I quickly realized what Apple had done – they trained OS X to work around the problem. There’s no way to fix the broken Main Logic Boards without recalling them, a costly thing that Apple has no obligation to do… the SMC appears to fry itself long after the warranties have expired.

What Apple appears to be doing, is telling the kernel to ignore SMC glitches, and wait a few moments for the SMC to reset itself before throwing a panic. For thermal error codes, the most common glitch, this is a really cool solution.

Now, I doubt this is a total fix. If AHT is showing memory test errors, the RAM pool is still getting corrupted, which presents a real-and-present data loss scenario. So, the machine still had to be retired in my opinion.

I do draw some pause in Apple’s handling of this. Considering that the SMC can cause memory corruption, and is still broken… many users could think their machines are fine. If there is indeed memory corruption, this is playing with fire a bit. You run the risk of data loss if the contents of corrupted memory are written to the drive, for example.

Memory corruption can easily be applied to a file system, totaling out an entire machine’s drive contents.
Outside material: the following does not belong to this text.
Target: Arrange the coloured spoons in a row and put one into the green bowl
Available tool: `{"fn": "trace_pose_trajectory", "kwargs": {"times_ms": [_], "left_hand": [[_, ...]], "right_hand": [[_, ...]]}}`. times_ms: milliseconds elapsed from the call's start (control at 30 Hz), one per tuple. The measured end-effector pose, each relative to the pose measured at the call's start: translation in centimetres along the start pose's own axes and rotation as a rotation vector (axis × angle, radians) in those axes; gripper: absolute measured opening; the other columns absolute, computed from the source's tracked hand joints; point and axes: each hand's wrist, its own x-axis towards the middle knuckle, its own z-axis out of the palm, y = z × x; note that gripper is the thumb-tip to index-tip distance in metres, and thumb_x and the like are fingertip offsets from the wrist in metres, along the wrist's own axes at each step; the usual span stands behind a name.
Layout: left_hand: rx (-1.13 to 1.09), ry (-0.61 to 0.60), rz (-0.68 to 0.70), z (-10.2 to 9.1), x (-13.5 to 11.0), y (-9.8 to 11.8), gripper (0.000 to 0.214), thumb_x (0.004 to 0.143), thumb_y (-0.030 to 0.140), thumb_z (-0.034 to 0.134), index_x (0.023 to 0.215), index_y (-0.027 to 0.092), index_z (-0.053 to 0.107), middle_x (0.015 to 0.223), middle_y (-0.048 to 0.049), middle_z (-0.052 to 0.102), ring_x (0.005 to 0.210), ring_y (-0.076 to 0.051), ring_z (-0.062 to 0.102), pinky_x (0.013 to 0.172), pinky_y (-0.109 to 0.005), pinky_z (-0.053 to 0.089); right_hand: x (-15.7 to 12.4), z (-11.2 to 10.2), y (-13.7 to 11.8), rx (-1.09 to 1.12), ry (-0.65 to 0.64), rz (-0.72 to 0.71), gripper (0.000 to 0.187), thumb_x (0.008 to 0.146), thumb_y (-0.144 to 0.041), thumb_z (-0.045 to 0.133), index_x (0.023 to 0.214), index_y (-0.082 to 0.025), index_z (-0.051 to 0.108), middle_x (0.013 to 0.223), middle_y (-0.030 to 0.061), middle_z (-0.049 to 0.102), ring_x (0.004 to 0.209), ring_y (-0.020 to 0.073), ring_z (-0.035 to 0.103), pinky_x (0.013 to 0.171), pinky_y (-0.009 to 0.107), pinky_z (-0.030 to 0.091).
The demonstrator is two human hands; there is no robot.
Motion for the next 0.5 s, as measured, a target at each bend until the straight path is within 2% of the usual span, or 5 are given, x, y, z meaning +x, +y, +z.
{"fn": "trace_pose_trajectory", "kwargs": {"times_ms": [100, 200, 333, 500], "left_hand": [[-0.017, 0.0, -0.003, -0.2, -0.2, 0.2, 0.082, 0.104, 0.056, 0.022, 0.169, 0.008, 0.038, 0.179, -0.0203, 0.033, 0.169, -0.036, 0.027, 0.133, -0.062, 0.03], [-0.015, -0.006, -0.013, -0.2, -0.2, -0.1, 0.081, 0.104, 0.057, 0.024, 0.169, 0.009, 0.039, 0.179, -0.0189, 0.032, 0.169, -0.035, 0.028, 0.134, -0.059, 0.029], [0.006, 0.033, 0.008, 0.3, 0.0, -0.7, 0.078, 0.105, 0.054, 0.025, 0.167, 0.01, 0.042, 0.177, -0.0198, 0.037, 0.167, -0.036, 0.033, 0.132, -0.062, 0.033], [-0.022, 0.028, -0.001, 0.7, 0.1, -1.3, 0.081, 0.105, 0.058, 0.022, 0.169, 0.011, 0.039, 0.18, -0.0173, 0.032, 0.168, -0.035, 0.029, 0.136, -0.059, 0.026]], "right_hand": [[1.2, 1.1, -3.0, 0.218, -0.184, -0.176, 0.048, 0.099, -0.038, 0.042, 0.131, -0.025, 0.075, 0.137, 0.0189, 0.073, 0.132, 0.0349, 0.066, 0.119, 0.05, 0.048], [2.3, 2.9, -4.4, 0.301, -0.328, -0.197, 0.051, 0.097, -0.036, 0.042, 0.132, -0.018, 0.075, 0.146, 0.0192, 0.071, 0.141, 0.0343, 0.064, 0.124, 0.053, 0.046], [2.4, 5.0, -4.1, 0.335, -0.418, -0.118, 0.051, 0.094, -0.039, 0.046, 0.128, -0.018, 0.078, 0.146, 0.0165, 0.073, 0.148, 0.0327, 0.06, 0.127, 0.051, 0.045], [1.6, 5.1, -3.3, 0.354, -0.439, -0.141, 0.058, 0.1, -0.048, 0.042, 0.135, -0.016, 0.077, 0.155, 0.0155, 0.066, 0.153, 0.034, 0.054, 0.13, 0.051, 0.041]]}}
In the end, this shows how far you can go to deliver a superior experience when you control both the hardware and the software. It shows why Mac is more stable often than Windows. Microsoft can’t code workarounds for failing controllers on hundreds of thousands of different hardware combinations. A driver developer could – but that’s assuming you can easily get the driver into end-user hands regularly.

But, on the flip side, is a driver fix likely to alert users that the fix itself is just a band-aid? Unlikely. It’s much more likely that a user will just go along their merry way, and eventually discover that their filesystem is gone.

As cool as this fix is, I’d prefer my machine to kernel panic, and tell me that it’s time to buy a new computer or replace the motherboard. I now have a really nice web surfing machine, but I’m thanking my lucky stars that I don’t have a total data loss on my hands… and I fear for the next user that this will happen to.